Meet Bobby Long, Upper School Director of Athletics
When Bobby Long enters the room, it is immediately apparent that he is neither your average Californian nor your average high school athletic director. Long is young, energetic, and dressed better than a Silicon Valley executive, and after we shake hands the first thing he suggests is conducting the interview outside, where it’s 76 degrees and sunny. “Sounds good to me!”
Just in case a conversation doesn’t occur naturally, I have a list of detailed questions at the ready. This list, however, quickly becomes more of a distraction from the conversation than an aid. Long has such a wide-ranging list of interests and backgrounds that I’d be hard-pressed to introduce a topic outside his experiences. He is a former professional basketball player, a self-proclaimed nerd, an improv actor, a singer, and an obstacle-marathon runner, to name a few. He’s lived in at least five states and one European country, spent some of his childhood in Japan, and grew up in a mixed-race household. He is in the midst of a master’s program. And while his new role at Crystal is his third high school athletics job, it’s the first time he isn’t also teaching US history. Bobby Long has many passions, and they are all important aspects of his life.
When I asked Long about what constitutes success in a high school athletics program, he doesn’t speak of championships or accolades, but instead about balancing multiple interests and reaching one’s full potential. In his athletics program purpose statement, he explains that the CSUS Athletics program “[helps] students become their best selves through participation in competitive athletics…by cultivating discipline, sportsmanship, leadership, teamwork, and character.” For Long, athletic competitiveness exists alongside academic learning and core values as pillars of success, and he wants student-athletes to be recognized for their work as people, and not just as talents.
One way Long identifies how Gryphons are becoming their overall best selves is with weekly “High Fives” in which coaches highlight student-athletes for putting in good work and setting an example that doesn’t necessarily show up on a stat sheet. Here are two examples of “High Fives” for athletes this fall:
“Elaine C '21 continues to excel as the leader of the Cross Country team. She shines in checking in with her teammates, setting the tone, dispensing timely advice, and using her voice to make sure she's reaching everybody. It's an incredible luxury for the coaching staff to know that whenever we ask Elaine to handle anything, she'll take care of it.”
“Peter D ‘20 led in a way few can [on the football field] versus Tomales. Peter stepped into a new position and with drive, grit, determination, and composure he helped our team achieve the first victory of the season. Play after play he picked up yards on the ground and through the air. It was an incredible performance.”

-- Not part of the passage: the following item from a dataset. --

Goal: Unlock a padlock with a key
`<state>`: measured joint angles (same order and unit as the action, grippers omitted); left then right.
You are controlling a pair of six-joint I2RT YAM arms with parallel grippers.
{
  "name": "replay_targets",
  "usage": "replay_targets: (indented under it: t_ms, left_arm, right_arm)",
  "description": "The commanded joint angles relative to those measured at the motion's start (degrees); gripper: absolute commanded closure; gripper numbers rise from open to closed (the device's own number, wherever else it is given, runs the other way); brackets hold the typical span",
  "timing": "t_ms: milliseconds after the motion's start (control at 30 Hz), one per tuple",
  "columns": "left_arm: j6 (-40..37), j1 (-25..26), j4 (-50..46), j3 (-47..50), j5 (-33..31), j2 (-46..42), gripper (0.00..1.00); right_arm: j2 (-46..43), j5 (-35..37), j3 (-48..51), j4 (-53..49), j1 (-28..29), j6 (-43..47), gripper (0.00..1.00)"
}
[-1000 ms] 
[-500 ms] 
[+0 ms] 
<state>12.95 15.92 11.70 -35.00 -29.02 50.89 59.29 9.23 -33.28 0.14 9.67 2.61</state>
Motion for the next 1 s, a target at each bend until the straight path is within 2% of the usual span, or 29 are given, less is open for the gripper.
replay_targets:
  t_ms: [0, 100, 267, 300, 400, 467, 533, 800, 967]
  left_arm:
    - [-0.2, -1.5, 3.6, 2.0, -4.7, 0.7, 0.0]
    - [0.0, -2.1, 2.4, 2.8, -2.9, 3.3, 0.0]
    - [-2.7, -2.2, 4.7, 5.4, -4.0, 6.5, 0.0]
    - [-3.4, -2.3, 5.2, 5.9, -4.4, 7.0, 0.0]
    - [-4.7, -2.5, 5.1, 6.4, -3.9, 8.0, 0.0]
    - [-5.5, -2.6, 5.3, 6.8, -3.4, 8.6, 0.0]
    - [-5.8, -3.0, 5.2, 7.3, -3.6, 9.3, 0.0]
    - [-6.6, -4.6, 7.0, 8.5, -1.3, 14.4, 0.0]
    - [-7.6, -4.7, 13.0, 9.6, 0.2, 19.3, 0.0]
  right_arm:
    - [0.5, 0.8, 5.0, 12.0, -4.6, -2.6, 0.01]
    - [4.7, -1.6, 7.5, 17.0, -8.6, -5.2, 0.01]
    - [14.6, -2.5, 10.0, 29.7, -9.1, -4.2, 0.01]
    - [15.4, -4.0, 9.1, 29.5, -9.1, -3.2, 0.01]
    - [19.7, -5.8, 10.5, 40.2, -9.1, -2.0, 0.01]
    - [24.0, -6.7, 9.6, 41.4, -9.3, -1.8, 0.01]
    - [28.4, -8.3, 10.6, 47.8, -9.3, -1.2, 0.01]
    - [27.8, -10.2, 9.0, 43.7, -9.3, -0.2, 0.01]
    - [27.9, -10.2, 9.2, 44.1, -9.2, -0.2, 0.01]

Long compiles the “High Fives” and sends them to faculty members and the parents of the recognized student-athletes. He believes “High Fives” will lead to a greater appreciation of hard-working student-athletes and will enhance community engagement in Crystal Athletics. Already we see faculty members literally high-fiving students in the halls.
While Long doesn’t believe that success is achieved through accolades, he has his share of championships in the past. During a tour of his office, he showed me awards and swag including custom-made “three-peat” state championship caps celebrating his last school’s lacrosse team. Other decor includes Crystal athletic photos and a picture of a young Long with Michael Jordan—his favorite athlete from when he was a child in Illinois. But Warriors fans will be relieved to know that Long has idolized Stephen Curry ever since Curry’s days at Davidson. Our conversation is dominated by discussing Curry who serves as a perfect example for Long’s athletic vision.
Part of Long’s Curry fandom is somewhat happenstance. Long was a high school teammate with one of Curry’s college teammates and, is also a small, shoot-first guard on the court. However, he appreciates Curry for more than just his basketball talent. Long explains he looks up to Curry because “He seems to bring a good attitude into all aspects of his life whether playing basketball, volunteering, or singing Hamilton songs with his daughter.” For Long, Curry’s success comes in large part because “He is the same person, whether he’s at home, whether he’s on the job, [or] whether he’s doing community service.” Many fans and sports analysts point to Curry’s personality and team-first attitude as being a significant contributing factors to the Warriors’ recent dynasty.
Like Curry, whether Long is acting in an improv show, eating a burrito at Avocado Toast, dancing to Young the Giant, or playing a game of pickup, he tries to be his best self. He wants Crystal student-athletes to be their best selves, too. It’s the Curry Long mentality.